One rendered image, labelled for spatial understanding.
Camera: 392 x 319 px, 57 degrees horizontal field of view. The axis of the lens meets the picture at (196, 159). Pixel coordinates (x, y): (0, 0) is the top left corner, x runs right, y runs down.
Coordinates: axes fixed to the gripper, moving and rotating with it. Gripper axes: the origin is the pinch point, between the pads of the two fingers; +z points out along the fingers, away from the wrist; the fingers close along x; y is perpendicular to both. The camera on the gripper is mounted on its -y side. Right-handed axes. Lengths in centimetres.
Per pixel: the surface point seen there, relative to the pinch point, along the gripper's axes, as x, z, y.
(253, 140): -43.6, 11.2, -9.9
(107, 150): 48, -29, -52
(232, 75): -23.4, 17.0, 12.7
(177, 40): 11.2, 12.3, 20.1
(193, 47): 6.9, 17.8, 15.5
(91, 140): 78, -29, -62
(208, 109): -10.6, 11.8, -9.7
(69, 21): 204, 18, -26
○ ○ ○
TASK:
Select and copy each line from the data that includes the word "along".

SOLUTION:
Coordinates: axes fixed to the gripper, moving and rotating with it. Gripper axes: the origin is the pinch point, between the pads of the two fingers; +z points out along the fingers, away from the wrist; the fingers close along x; y is perpendicular to both. The camera on the gripper is mounted on its -y side. Right-handed axes. Lengths in centimetres.
Per pixel: the surface point seen there, relative to the pinch point, along the gripper's axes, as x, z, y.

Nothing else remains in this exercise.